Walking into a showroom at Marc Jacobs’s headquarters for his Resort mini show (well, not so mini, there were 55 looks), guests were greeted by a mannequin in an MTV sweatshirt, the block M dotted with neon palm trees like it might’ve been on the TV station’s logo 30-something years ago. The top, which reappeared in different versions on the runway, is a descendant of the Coca-Cola wave sweatshirt Jacobs put on his catwalk three Springs ago, and of a piece with the co-opted logos and borrowed branding images seen on other runways lately.
Jacobs is not averse to capitalizing on a hot trend, as the patch-strewn denim and camouflage pieces in the new collection also prove. It’s the zest, irreverence, and go-for-brokedness with which he does it that sets him apart from his New York peers. Few others could get away with a laser cat meme T-shirt, but then who else would try?
“We took Fall and made it kitsch, and went from YouTube back to MTV,” he said backstage. In keeping with the 24-hour music channel in its early days theme, Duran Duran played on the sound system, and the models wore their hair tightly crimped, their eyes darkly outlined. “I’m fried,” he said, “like the models’ hair.” The designer picked up the CFDA’s Womenswear Designer of the Year prize yesterday evening, but didn’t linger long at the ceremony. Preparations for this morning’s show went all night.

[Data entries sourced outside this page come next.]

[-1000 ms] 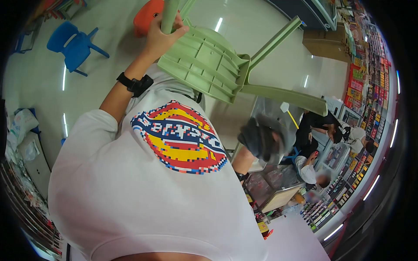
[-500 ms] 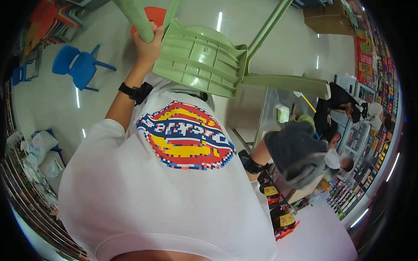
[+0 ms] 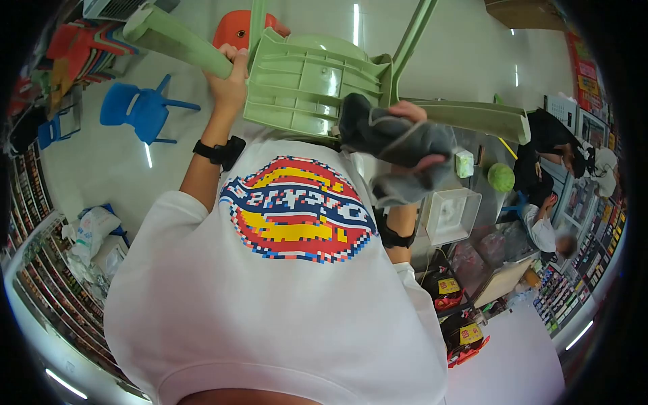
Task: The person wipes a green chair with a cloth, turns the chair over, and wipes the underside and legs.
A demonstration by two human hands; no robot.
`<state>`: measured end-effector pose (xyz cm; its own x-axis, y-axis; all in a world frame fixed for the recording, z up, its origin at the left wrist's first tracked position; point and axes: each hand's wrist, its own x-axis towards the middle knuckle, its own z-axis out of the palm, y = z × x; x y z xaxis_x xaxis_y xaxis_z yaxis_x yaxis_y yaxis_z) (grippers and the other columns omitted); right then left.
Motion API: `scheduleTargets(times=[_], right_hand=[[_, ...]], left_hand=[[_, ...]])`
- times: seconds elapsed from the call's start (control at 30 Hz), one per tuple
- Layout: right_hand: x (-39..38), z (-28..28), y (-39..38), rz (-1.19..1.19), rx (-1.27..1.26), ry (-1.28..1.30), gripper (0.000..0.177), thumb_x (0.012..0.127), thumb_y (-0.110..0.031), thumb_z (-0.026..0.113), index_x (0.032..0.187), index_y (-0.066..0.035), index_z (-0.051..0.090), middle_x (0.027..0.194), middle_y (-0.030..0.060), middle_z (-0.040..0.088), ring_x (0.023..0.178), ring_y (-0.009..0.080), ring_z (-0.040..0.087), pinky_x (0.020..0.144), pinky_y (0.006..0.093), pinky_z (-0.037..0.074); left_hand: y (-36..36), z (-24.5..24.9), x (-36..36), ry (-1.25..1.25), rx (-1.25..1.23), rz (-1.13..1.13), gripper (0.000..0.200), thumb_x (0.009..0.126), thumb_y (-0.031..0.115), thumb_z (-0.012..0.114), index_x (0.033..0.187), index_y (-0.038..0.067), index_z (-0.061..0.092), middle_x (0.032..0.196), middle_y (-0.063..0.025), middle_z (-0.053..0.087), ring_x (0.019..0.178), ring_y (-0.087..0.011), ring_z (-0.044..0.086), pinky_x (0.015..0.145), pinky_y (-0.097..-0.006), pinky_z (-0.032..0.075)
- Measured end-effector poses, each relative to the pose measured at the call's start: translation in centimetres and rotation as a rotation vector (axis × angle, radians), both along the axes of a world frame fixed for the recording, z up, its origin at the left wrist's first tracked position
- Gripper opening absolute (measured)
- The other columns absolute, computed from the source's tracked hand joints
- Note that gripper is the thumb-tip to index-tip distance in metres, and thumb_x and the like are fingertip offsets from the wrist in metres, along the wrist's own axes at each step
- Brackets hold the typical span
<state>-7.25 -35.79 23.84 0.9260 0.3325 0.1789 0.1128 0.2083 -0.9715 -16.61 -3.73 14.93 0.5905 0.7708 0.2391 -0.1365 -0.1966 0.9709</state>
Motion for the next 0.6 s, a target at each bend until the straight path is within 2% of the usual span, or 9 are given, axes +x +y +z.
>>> scheduleTargets(times=[0.13,0.23,0.3,0.37,0.4,0.43,0.5,0.53,0.6], right_hand=[[2.3,-4.1,-3.1,0.106,0.153,0.051,0.131,0.061,-0.107,0.037,0.122,0.006,0.057,0.127,0.0217,0.059,0.124,0.0342,0.056,0.114,0.0484,0.04],[0.9,1.9,-0.7,0.031,-0.231,-0.172,0.125,0.066,-0.105,0.039,0.121,0.006,0.056,0.129,0.0242,0.057,0.125,0.0346,0.055,0.114,0.0499,0.041],[1.2,1.0,-0.6,-0.018,-0.223,-0.229,0.12,0.073,-0.101,0.038,0.124,0.006,0.056,0.133,0.0259,0.056,0.127,0.0358,0.055,0.114,0.0488,0.042],[1.4,-0.4,-0.2,-0.37,-0.078,-0.203,0.117,0.081,-0.099,0.028,0.122,0.006,0.061,0.132,0.0225,0.058,0.125,0.0336,0.057,0.115,0.0466,0.04],[1.9,0.1,-0.2,-0.335,-0.146,-0.333,0.089,0.096,-0.078,0.046,0.125,0.005,0.062,0.132,0.0198,0.059,0.123,0.03,0.059,0.111,0.0432,0.044],[1.9,0.3,0.3,-0.339,-0.149,-0.325,0.089,0.096,-0.078,0.046,0.125,0.005,0.062,0.132,0.0198,0.059,0.123,0.03,0.059,0.111,0.0432,0.044],[1.2,1.0,2.0,-0.427,-0.57,-0.394,0.046,0.104,-0.038,0.063,0.125,0.003,0.063,0.131,0.0159,0.061,0.12,0.0255,0.061,0.107,0.0391,0.048],[1.2,0.6,3.1,-0.357,-0.496,-0.357,0.029,0.097,-0.004,0.061,0.125,0.0,0.065,0.129,0.0126,0.063,0.119,0.0229,0.062,0.103,0.0355,0.05],[2.3,-1.0,3.9,-0.018,-0.553,-0.359,0.041,0.088,0.0,0.057,0.128,-0.002,0.064,0.127,0.0123,0.064,0.117,0.0245,0.063,0.102,0.0358,0.049]], left_hand=[[-0.8,-0.4,-0.4,0.023,0.117,0.038,0.037,0.094,-0.003,0.065,0.068,0.008,0.041,0.06,0.0029,0.045,0.052,-0.0075,0.041,0.055,-0.0256,0.035],[-1.7,-0.5,-0.4,0.007,0.089,0.046,0.035,0.094,-0.003,0.064,0.069,0.007,0.042,0.059,0.0026,0.045,0.052,-0.0076,0.041,0.056,-0.0259,0.036],[-1.9,-0.1,-0.1,0.019,0.109,0.063,0.035,0.095,-0.003,0.064,0.069,0.008,0.042,0.059,0.0025,0.045,0.052,-0.0076,0.042,0.056,-0.026,0.036],[-2.3,0.2,-0.1,0.034,0.128,0.081,0.034,0.095,-0.003,0.063,0.07,0.008,0.043,0.059,0.0024,0.045,0.052,-0.0076,0.042,0.056,-0.0262,0.036],[-2.3,0.3,-0.1,0.054,0.084,0.099,0.031,0.092,-0.002,0.066,0.07,0.006,0.045,0.061,0.0019,0.046,0.055,-0.0091,0.043,0.057,-0.0284,0.037],[-2.2,0.2,0.0,0.075,0.041,0.116,0.029,0.09,-0.002,0.068,0.071,0.003,0.047,0.063,0.0014,0.048,0.059,-0.0106,0.043,0.057,-0.0307,0.039],[-2.2,-0.1,0.0,0.052,0.071,0.101,0.029,0.089,-0.003,0.067,0.07,0.003,0.046,0.062,0.0005,0.047,0.057,-0.0113,0.043,0.056,-0.0312,0.038],[-2.2,0.0,0.0,0.02,0.102,0.089,0.03,0.089,-0.003,0.066,0.069,0.003,0.045,0.061,-0.0004,0.047,0.055,-0.0121,0.042,0.055,-0.0318,0.038],[-2.8,0.8,0.0,0.049,0.163,0.088,0.031,0.088,-0.004,0.065,0.066,0.002,0.044,0.059,-0.0015,0.045,0.053,-0.0131,0.041,0.053,-0.0322,0.036]])
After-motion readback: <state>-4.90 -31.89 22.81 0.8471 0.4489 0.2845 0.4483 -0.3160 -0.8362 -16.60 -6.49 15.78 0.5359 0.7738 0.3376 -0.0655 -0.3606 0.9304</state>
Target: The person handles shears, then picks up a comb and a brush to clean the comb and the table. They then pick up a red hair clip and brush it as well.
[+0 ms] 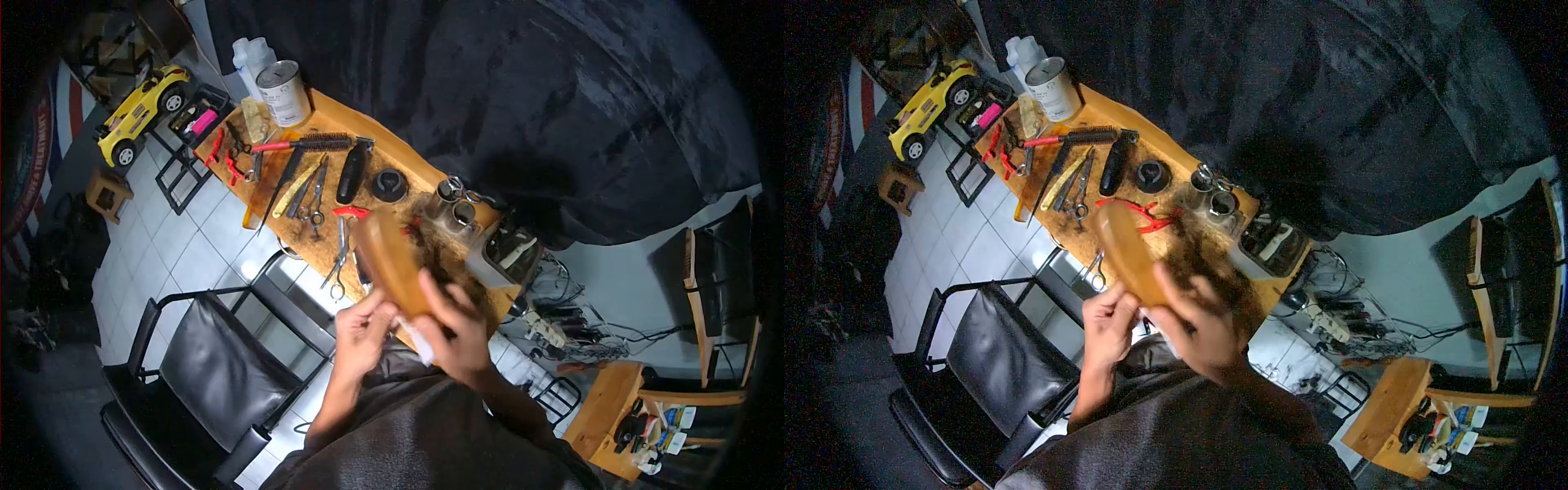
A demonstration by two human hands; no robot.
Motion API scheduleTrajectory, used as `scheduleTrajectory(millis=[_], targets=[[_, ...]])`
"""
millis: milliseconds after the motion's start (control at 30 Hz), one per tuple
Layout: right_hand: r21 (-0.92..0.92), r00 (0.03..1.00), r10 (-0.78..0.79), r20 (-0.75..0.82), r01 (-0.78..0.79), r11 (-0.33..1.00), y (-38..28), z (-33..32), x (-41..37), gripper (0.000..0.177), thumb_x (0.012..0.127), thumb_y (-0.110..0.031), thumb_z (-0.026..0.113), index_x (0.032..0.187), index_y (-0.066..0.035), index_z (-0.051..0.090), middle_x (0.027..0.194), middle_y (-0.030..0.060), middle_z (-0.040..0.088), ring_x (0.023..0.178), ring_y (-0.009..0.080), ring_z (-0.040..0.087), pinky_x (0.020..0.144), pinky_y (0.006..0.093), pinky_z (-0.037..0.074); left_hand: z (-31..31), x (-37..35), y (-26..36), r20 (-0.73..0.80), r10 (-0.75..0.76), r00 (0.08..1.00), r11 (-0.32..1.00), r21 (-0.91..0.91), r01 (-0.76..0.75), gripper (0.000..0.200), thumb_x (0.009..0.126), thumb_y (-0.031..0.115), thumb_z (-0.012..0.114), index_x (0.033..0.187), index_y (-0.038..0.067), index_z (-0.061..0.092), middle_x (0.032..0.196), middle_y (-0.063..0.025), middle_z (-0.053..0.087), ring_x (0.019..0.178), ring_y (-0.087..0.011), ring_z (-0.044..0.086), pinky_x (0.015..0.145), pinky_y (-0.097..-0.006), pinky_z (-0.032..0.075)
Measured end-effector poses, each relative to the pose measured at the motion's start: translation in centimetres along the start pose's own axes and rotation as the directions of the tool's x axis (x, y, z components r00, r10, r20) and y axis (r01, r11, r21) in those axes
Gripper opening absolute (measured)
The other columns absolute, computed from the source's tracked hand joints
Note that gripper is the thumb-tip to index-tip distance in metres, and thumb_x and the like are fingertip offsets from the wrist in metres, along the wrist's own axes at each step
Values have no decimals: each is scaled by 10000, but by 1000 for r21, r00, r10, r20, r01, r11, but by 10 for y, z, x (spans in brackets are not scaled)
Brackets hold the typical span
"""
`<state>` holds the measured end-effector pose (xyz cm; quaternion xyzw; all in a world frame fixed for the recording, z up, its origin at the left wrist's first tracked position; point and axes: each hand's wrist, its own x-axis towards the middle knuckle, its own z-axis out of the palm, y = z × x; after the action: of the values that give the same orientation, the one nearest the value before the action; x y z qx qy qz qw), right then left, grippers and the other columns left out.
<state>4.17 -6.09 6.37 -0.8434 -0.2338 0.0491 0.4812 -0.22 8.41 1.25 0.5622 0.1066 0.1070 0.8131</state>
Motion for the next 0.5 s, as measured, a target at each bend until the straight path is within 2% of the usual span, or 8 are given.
scheduleTrajectory(millis=[33, 100, 167, 233, 267, 333, 433, 500], targets=[[-50, 993, -115, -5, 115, 992, 5, 6, -4, 540, 778, -187, 701, 1292, -168, 540, 943, 120, 529, 769, 257, 566, 714, 348, 471, -8, 3, -8, -56, 55, 997, 998, -17, -56, 135, 912, 71, 561, 974, -24, 634, 732, 11, 573, 663, -37, 482, 568, -181, 365], [-35, 978, -203, -48, 202, 979, 5, 11, -11, 544, 758, -192, 720, 1277, -163, 557, 931, 106, 517, 789, 244, 563, 719, 342, 465, -22, 6, 1, -37, 119, 992, 975, -182, -124, 192, 883, 66, 603, 1046, -35, 610, 812, -23, 621, 718, -61, 538, 594, -193, 412], [-95, 977, -213, -2, 212, 973, 11, 6, -17, 552, 761, -200, 719, 1285, -165, 549, 925, 108, 513, 794, 248, 560, 724, 339, 469, -25, 11, 5, -183, 215, 959, 879, -391, -272, 453, 853, 49, 635, 1255, -43, 447, 1140, -154, 602, 992, -231, 619, 813, -315, 533], [-187, 978, -207, 20, 207, 960, 21, 2, -24, 553, 769, -200, 713, 1293, -162, 540, 918, 113, 510, 801, 253, 560, 731, 336, 474, -35, 17, 11, -232, 288, 929, 812, -455, -366, 475, 869, 49, 609, 1289, -34, 404, 1189, -175, 565, 1093, -303, 575, 899, -391, 518], [-248, 979, -203, 17, 201, 948, 30, 2, -26, 551, 776, -195, 706, 1298, -157, 534, 914, 117, 509, 806, 257, 560, 736, 335, 477, -43, 16, 11, -228, 288, 930, 848, -391, -358, 573, 898, 132, 581, 1383, 14, 299, 1234, -120, 526, 1194, -284, 498, 961, -419, 476], [-259, 992, -109, 70, 124, 958, 40, -6, -26, 531, 812, -176, 670, 1315, -136, 508, 961, 139, 512, 843, 267, 556, 761, 341, 484, -50, 17, 10, -238, 337, 911, 813, -415, -409, 567, 893, 135, 589, 1373, 29, 307, 1245, -114, 514, 1224, -293, 470, 980, -446, 459], [-169, 994, -14, -112, -5, 986, 33, -9, -19, 480, 778, -56, 665, 1244, -25, 552, 992, 139, 542, 908, 270, 538, 835, 326, 435, -57, 10, 7, -245, 322, 915, 773, -490, -403, 571, 878, 132, 609, 1352, 43, 304, 1272, -122, 484, 1266, -304, 425, 1010, -450, 431], [-167, 983, -104, -150, 79, 983, 33, -11, -12, 405, 849, -63, 586, 1242, 17, 531, 1017, 159, 547, 915, 251, 543, 837, 303, 436, -57, 5, 7, -235, 307, 922, 774, -502, -385, 564, 873, 121, 617, 1342, 55, 310, 1271, -126, 480, 1274, -305, 415, 1027, -449, 413]])
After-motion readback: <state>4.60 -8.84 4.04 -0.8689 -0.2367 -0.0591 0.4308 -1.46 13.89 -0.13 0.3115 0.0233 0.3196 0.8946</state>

Paradise was variously printed and embroidered on the backs of jackets, but Jacobs said it wasn’t a nod to Paradise Garage, the famous New York in the ’80s discotheque. “Just paradise, this fictitious idea.” Real or virtual, he painted quite a picture: zebra stripes mixed with leopard spots, which clashed with racing checks; out-to-there crinolines were only outclassed by the exuberant puff sleeves of prairie dresses; and lace dresses came patch-worked with toucans and tropical flowers and martinis. A lot of it was silly, most of it was fun, and he’s going to sell a ton of MTV sweatshirts.